Llegado un momento se levanta sobre la ciudad una peste enviada por Zeus que amenaza con destruir a todos sus habitantes. Para saber qué está sucediendo Edipo consulta un adivino para que le de una solución, éste le dice que la ciudad sufre esa peste porque aún no se ha vengado al asesino del rey Layo. Edipo promete el duro castigo al culpable y luego de minuciosas investigaciones, se da cuanta de sus horribles crímenes involuntarios. Él sin querer serlo, es el culpable de todo, ha matado a su padre y se ha casado con su madre; el castigo al incesto que Zeus mandaba era la peste. Horrorizada frente a la situación, Yocasta se da muerte colgándose en el salón principal del palacio real; Edipo al ver a su madre y esposa muerta, madre a su vez de sus hijos, se arranca los ojos con el broche del vestido de Yocasta.

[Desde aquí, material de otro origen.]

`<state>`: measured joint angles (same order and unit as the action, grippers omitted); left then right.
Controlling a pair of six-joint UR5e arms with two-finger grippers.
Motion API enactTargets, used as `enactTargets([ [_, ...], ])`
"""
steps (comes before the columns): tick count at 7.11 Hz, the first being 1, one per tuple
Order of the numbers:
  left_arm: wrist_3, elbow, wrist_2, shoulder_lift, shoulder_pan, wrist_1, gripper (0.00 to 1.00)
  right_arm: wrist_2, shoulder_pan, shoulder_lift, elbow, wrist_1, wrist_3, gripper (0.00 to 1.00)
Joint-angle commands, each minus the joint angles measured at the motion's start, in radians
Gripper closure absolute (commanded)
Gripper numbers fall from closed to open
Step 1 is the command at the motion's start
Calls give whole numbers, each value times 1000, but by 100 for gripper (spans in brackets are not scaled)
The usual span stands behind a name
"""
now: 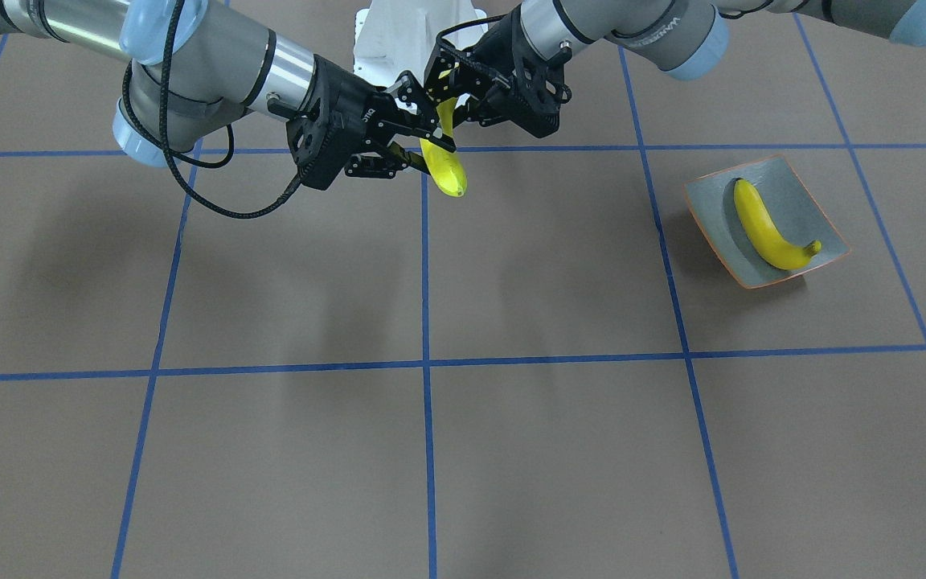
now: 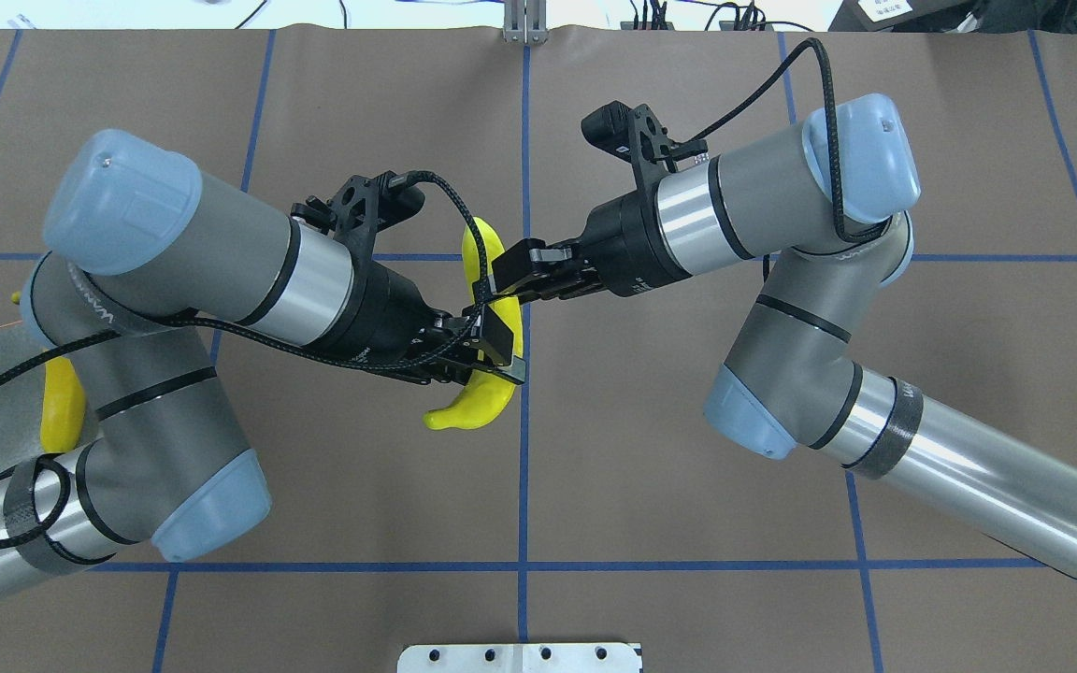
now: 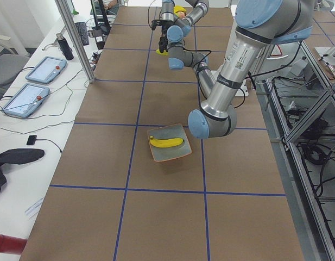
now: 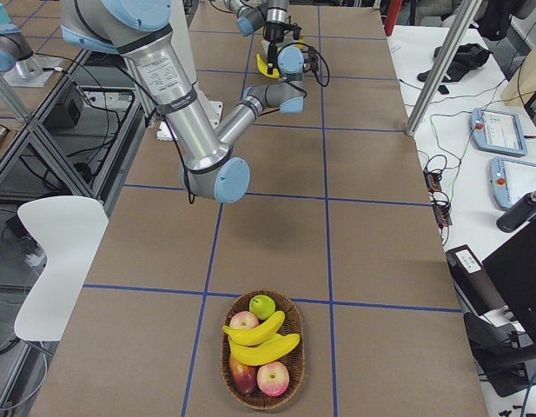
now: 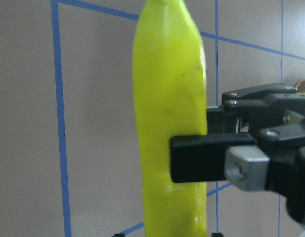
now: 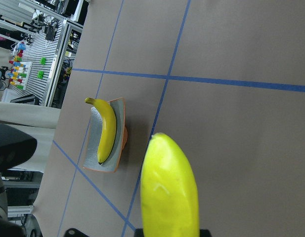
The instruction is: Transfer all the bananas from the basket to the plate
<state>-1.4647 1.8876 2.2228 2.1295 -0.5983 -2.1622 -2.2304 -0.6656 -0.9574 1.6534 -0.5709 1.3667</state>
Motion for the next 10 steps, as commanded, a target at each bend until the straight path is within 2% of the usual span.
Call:
enactTargets([
  [1,-3,2,0,0,0,7,100,1,0,0,0,0,2,1],
  [3,-44,8,-2,-10,-1,12,100,0,-5,-23,17,3,2,0],
  [4,-58,11,-5,-19,-12,15,100,1,-9,-64,31,50,2,0],
  [5,-116,45,-12,-80,-33,16,100,0,-28,-128,32,136,34,0],
  [8,-152,160,-14,-432,-142,18,100,30,-69,-263,32,155,29,0],
  [10,-283,162,-38,-572,-167,18,100,73,-72,-302,23,155,28,0],
])
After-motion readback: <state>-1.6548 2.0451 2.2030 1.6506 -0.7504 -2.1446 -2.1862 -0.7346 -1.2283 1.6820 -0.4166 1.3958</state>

Al ser sus hijos muy jóvenes para asumir el trono –bajo el padrinazgo de Creonte, hermano de Yocasta y tío de los jóvenes- deciden gobernar un año cada uno comenzando por Etéocles. Cuando Polinices vuelve, finalizado el año, para retomar el gobierno su hermano se lo niega y él uniéndose a los argivos* inicia una batalla contra Tebas en la que ambos hermanos mueren. Queda así en el trono Creonte y decide enterrar en Tebas a Etéocles pero no a Polinices por ser traidor de la patria y asesino del rey; crea un edicto que dice que nadie puede enterrar a Polinices ni realizarle las honras fúnebres, quien lo hiciera será castigado con la lapidación (será enterrado vivo). Frente a esto, Antígona decide enterrar a su hermano para que su cadáver no quede expuesto a las aves y su alma pueda descansar. Es descubierta por Creonte, es castigada al sepulcro en vida pero antes de morir de inanición decide ahorcarse. La maldición y la estirpe de Edipo no termina aquí, sino que su hermana Ismena es acusada por Creonte de cómplice y también muere como una mártir. La maldición también arrastra a la muerte a Hemón, hijo de Creonte y prometido de Antígona, y luego a la madre de éste que se mata al saber de su hijo muerto.

* Cuando Cadmo elige el sitio donde se levantará la ciudad de Tebas debe enfrentarse con un dragón que custodia la fuente de Ares y que le impide que él y sus compañeros beban agua, Cadmo lucha con el fantástico animal y lo mata; luego, siguiendo el consejo de Palas Atenea, siembra los dientes de la bestia y de inmediato brotan de la tierra hombres armados. Estos son los antecesores tebanos. Los argivos (de Argos) son comparados con el águila mientras que los tebanos con el dragón; la lucha entre ambos animales es frecuentemente planteada en la literatura griega.